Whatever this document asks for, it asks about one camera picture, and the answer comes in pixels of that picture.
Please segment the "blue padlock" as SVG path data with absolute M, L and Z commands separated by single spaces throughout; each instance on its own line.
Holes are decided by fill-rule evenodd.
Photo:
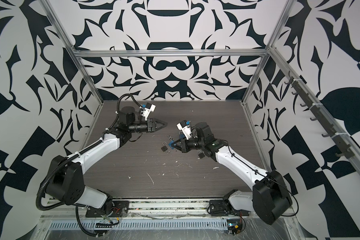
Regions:
M 174 149 L 175 149 L 175 145 L 176 145 L 175 140 L 174 140 L 171 136 L 168 136 L 168 138 L 169 138 L 169 140 L 170 140 L 170 142 L 168 143 L 168 145 L 169 145 L 169 147 L 170 147 L 172 150 L 174 150 Z

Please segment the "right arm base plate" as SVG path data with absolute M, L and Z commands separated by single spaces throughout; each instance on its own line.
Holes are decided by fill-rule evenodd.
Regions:
M 212 217 L 224 216 L 248 216 L 249 212 L 253 211 L 253 206 L 250 203 L 239 203 L 234 207 L 228 200 L 210 200 L 207 207 L 207 213 Z

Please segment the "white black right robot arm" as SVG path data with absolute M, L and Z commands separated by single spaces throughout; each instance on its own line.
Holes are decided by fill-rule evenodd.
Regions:
M 228 203 L 235 211 L 254 212 L 263 222 L 272 225 L 293 205 L 291 193 L 279 172 L 268 172 L 246 160 L 228 141 L 216 138 L 207 123 L 191 126 L 189 121 L 181 121 L 177 128 L 181 134 L 178 140 L 170 142 L 171 148 L 182 153 L 201 151 L 204 157 L 231 170 L 250 188 L 250 195 L 238 190 L 228 194 Z

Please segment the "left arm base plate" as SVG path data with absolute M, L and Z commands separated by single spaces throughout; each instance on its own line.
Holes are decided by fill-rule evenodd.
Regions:
M 110 218 L 123 217 L 129 211 L 129 201 L 116 200 L 108 201 L 100 209 L 89 207 L 86 212 L 86 218 L 100 218 L 107 216 Z

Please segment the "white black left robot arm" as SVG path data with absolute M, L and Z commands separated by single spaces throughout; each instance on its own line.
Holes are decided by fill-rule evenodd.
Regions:
M 166 127 L 167 123 L 149 117 L 155 109 L 156 106 L 149 103 L 142 105 L 138 112 L 133 107 L 124 107 L 96 142 L 67 157 L 56 156 L 37 192 L 37 209 L 48 211 L 73 205 L 90 207 L 103 215 L 111 214 L 112 196 L 86 186 L 84 174 L 106 155 L 129 142 L 133 133 L 153 133 Z
========
What to produce: All of the data must be given again exactly, without the pictures.

Task solution:
Whatever this document asks for, it asks about one camera picture, and the answer comes in pixels of that picture.
Please segment the "blue padlock" as SVG path data with absolute M, L and Z commands separated by single spaces throughout; each instance on its own line.
Holes are decided by fill-rule evenodd.
Photo:
Regions:
M 174 149 L 175 149 L 175 145 L 176 145 L 175 140 L 174 140 L 171 136 L 168 136 L 168 138 L 169 138 L 169 140 L 170 140 L 170 142 L 168 143 L 168 145 L 169 145 L 169 147 L 170 147 L 172 150 L 174 150 Z

Please segment the "right arm base plate" as SVG path data with absolute M, L and Z commands separated by single spaces throughout; each instance on its own line.
Holes are decided by fill-rule evenodd.
Regions:
M 212 217 L 224 216 L 248 216 L 249 212 L 253 211 L 253 206 L 250 203 L 239 203 L 234 207 L 228 200 L 210 200 L 207 207 L 207 213 Z

Please segment the "white black right robot arm" as SVG path data with absolute M, L and Z commands separated by single spaces throughout; each instance on its own line.
Holes are decided by fill-rule evenodd.
Regions:
M 228 203 L 235 211 L 254 212 L 263 222 L 272 225 L 293 205 L 291 193 L 279 172 L 268 172 L 246 160 L 228 141 L 216 138 L 207 123 L 191 126 L 189 121 L 181 121 L 177 128 L 181 134 L 178 140 L 170 142 L 171 148 L 182 153 L 201 151 L 204 157 L 231 170 L 250 188 L 250 195 L 238 190 L 228 194 Z

Please segment the "left arm base plate" as SVG path data with absolute M, L and Z commands separated by single spaces throughout; each instance on its own line.
Holes are decided by fill-rule evenodd.
Regions:
M 110 218 L 123 217 L 129 211 L 129 201 L 116 200 L 108 201 L 100 209 L 89 207 L 86 212 L 86 218 L 100 218 L 107 216 Z

Please segment the "white black left robot arm" as SVG path data with absolute M, L and Z commands separated by single spaces throughout; each instance on its own line.
Holes are decided by fill-rule evenodd.
Regions:
M 166 127 L 167 123 L 149 117 L 155 109 L 156 106 L 149 103 L 142 105 L 138 112 L 133 107 L 124 107 L 96 142 L 67 157 L 56 156 L 37 192 L 37 209 L 48 211 L 73 205 L 90 207 L 103 215 L 111 214 L 112 196 L 86 186 L 84 174 L 106 155 L 129 142 L 133 133 L 153 133 Z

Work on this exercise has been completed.